WASHINGTON — President Clinton used his State of the Union speech Tuesday to shine the bright glare of national publicity on Social Security, making it clear he wants a conversation and debate among Americans about the future of the retirement program.
Beyond his high-profile proposal to set aside the emerging federal budget surplus to help pay future Social Security benefits, Clinton and Vice President Al Gore are likely to attend town hall meetings this summer, organized at the prompting of the White House, to get people talking about the program's financial problems.
Clinton has invited the Concord Coalition, which endorses restrictions on Social Security spending, and the American Assn. of Retired Persons, a staunch defender of the current system, to be co-sponsors for the events.
The administration wants a blizzard of publicity throughout the year, leading to a White House conference on Social Security in the winter and culminating in a meeting between Clinton and congressional leaders in January 1999 to craft a bipartisan bill to assure Social Security's solvency.
Clinton's plan to reserve future budgetary surpluses for Social Security is, at best, a stopgap measure. It is essentially a bookkeeping device that would help reduce the overall federal debt by declining to spend the surplus on other federal programs.
But its real purpose is to send a strong message to Congress: Let's fix Social Security first. "The surpluses should not be used for any tax or spending items until the Social Security issue is completed next year," Social Security Commissioner Kenneth S. Apfel said Tuesday.
"This is an attempt to push the country to do something we've never taken on before: major entitlement reform when we weren't facing an immediate crisis," said Gene Sperling, head of the administration's National Economic Council.
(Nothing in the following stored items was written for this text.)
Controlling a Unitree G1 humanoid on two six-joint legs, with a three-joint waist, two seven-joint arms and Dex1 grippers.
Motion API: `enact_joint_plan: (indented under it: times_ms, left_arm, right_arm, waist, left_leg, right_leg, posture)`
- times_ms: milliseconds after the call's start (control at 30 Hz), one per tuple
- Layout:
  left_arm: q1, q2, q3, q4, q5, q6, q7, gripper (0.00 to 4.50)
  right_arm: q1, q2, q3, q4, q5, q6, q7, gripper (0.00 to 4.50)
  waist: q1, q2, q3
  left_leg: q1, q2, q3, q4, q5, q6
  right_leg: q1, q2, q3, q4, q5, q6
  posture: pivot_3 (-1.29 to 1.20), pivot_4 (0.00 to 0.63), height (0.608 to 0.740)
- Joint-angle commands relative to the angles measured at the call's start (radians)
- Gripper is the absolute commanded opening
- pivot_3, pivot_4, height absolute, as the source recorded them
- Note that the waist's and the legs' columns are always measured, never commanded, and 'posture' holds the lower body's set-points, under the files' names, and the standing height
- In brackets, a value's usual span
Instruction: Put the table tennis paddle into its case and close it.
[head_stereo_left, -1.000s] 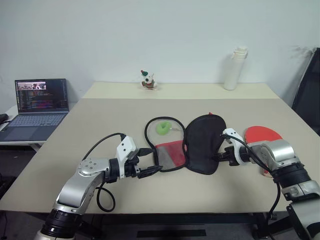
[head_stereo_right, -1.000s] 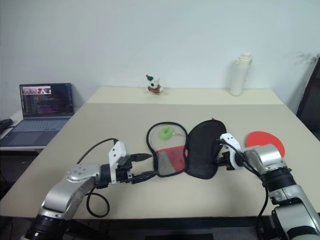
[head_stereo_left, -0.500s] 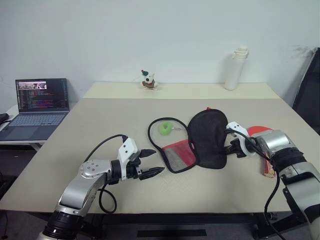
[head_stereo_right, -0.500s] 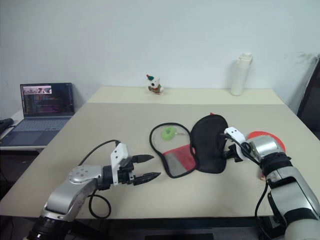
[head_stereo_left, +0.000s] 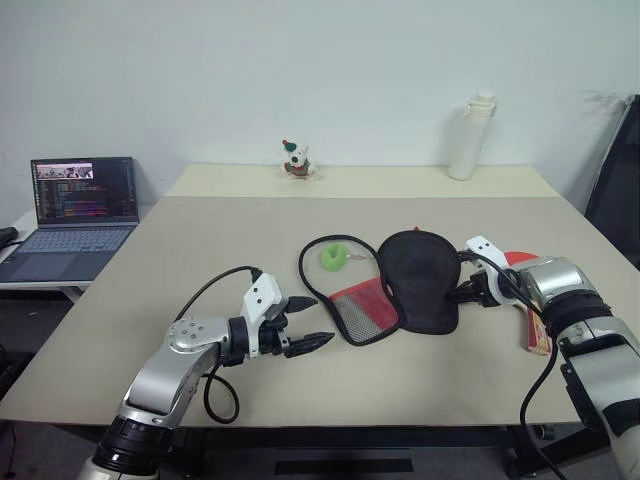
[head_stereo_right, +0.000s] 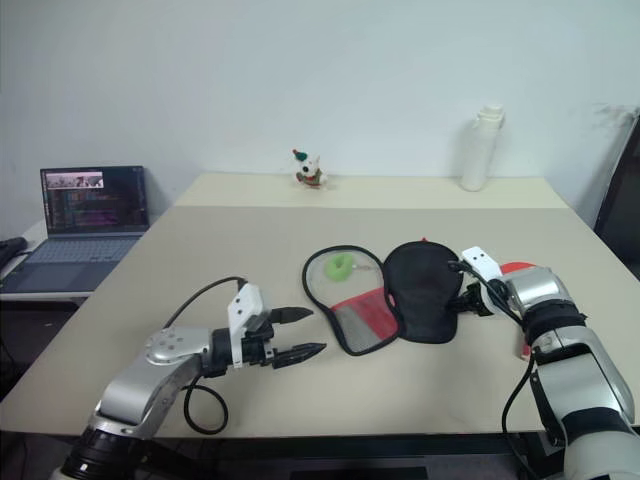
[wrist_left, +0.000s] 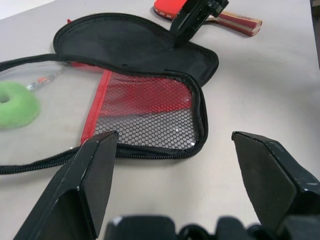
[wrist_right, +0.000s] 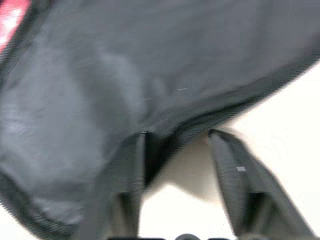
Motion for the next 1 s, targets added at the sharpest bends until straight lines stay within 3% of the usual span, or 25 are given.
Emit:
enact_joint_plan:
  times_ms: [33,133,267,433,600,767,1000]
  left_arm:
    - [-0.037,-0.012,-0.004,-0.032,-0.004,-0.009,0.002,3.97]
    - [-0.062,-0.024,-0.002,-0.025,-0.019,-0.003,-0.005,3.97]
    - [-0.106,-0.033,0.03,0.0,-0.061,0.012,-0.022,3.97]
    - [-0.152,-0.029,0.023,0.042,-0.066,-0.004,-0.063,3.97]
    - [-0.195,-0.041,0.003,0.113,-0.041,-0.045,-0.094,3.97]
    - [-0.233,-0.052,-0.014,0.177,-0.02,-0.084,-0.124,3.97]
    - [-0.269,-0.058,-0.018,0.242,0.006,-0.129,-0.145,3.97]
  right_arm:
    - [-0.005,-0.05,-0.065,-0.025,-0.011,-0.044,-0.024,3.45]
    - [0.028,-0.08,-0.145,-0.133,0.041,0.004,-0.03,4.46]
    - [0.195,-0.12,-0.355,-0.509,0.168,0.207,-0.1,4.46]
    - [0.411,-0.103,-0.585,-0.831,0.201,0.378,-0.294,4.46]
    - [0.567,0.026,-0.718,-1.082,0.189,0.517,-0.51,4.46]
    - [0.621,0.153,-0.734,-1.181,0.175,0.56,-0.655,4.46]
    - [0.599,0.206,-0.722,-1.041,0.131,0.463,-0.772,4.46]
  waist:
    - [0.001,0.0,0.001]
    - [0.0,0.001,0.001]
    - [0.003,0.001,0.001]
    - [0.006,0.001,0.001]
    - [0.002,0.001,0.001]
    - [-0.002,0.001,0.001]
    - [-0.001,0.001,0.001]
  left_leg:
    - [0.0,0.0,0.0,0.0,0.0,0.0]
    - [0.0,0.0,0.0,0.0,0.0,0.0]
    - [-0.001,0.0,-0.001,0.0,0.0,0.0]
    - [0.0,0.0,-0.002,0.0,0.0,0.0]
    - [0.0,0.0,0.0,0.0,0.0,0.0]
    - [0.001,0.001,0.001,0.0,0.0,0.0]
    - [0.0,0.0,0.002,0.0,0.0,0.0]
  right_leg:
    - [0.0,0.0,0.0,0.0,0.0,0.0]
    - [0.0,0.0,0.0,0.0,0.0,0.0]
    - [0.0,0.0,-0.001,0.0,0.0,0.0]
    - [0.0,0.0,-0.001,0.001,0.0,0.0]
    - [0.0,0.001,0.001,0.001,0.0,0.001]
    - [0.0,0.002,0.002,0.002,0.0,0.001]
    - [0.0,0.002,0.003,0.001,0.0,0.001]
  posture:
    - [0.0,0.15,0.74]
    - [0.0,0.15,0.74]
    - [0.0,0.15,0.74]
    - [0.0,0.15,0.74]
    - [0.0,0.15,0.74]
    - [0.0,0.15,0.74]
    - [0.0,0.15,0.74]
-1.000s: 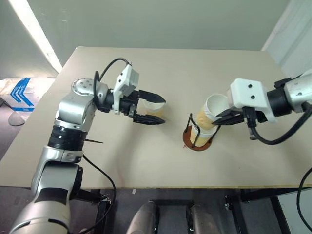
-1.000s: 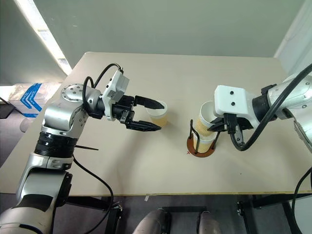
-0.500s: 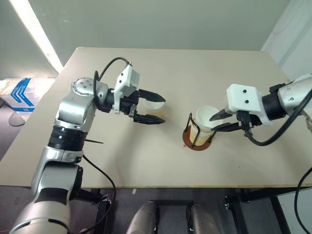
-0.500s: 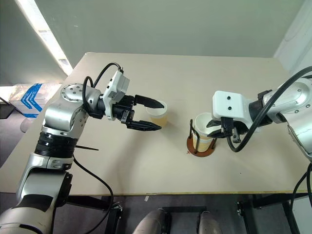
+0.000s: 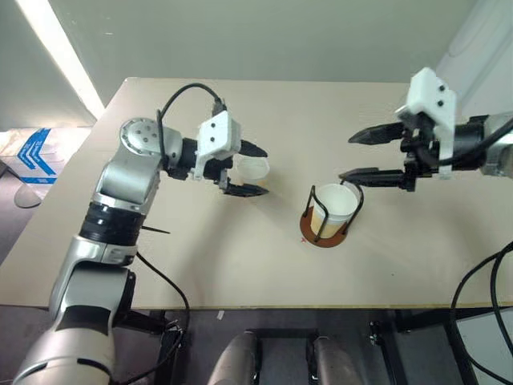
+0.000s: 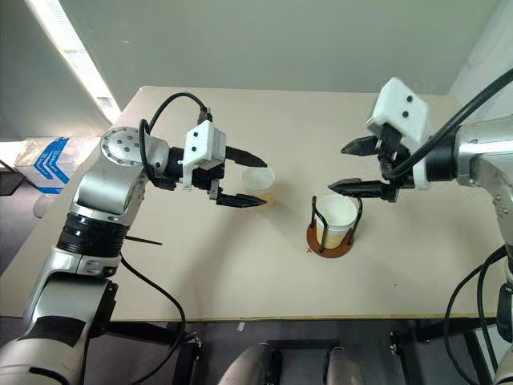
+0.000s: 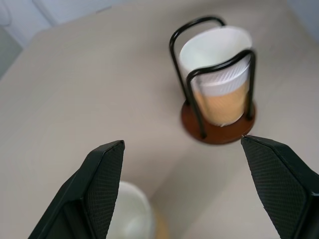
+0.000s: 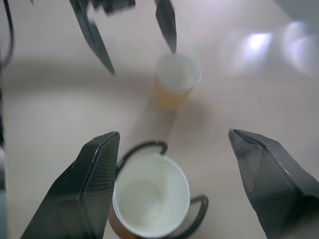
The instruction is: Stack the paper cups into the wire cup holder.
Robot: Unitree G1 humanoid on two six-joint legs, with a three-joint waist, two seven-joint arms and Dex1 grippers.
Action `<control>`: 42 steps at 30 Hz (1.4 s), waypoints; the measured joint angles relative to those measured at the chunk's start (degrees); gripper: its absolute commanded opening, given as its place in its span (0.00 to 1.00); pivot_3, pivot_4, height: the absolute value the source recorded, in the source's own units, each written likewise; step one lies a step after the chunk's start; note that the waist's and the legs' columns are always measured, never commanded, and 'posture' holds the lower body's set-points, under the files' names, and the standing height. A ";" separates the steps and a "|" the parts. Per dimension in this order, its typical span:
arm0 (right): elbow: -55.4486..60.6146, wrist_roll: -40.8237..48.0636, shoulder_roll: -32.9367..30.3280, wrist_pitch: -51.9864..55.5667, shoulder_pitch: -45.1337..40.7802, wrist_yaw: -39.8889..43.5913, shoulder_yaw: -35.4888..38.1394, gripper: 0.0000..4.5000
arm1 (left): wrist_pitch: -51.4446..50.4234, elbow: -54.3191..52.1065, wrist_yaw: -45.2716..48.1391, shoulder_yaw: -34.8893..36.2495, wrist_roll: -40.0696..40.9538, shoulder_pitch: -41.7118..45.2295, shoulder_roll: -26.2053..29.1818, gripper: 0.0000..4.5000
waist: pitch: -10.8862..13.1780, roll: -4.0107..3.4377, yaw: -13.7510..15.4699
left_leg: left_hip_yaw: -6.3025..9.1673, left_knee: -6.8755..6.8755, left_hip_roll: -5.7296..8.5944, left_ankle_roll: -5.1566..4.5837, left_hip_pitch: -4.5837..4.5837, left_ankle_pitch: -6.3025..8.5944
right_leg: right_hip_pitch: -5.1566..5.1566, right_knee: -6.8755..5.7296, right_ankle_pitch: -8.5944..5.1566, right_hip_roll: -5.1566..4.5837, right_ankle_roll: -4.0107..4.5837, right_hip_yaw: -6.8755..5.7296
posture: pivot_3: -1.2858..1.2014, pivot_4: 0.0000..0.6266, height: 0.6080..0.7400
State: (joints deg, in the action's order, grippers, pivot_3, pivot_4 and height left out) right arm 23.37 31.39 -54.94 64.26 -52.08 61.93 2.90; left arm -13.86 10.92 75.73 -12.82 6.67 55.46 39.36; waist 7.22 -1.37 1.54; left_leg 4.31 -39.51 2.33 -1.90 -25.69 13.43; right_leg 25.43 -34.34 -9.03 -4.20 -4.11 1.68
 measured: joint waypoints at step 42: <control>5.20 21.56 -3.87 1.81 10.24 -10.77 10.13 0.83 | 21.38 19.20 -13.78 -14.16 -31.04 5.64 -5.14 0.57 | 0.00 0.00 -0.02 | 0.00 0.37 0.00 0.30 -0.08 -0.19 | 0.48 -0.55 0.14 -0.04 -0.26 0.01 | 0.52 0.24 1.00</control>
State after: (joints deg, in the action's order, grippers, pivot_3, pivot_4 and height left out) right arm 28.56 52.95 -58.80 66.07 -41.84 51.16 13.03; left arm 7.52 30.13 61.96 -26.98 -24.37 61.11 34.22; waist 7.22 -1.37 1.52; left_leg 4.31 -39.14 2.33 -1.60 -25.77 13.24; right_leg 25.91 -34.89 -8.89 -4.24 -4.37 1.69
The AARP had invited Clinton to participate in one of its periodic events dealing with Social Security. A similar invitation came from the Concord Coalition, a citizens group pressing for such measures as a higher retirement age and reduced Social Security benefits for those with higher incomes.
The White House decided the best way to get a broad-based approach welcoming all points of view would be to have the AARP and the coalition as co-hosts for the series of bipartisan town meetings.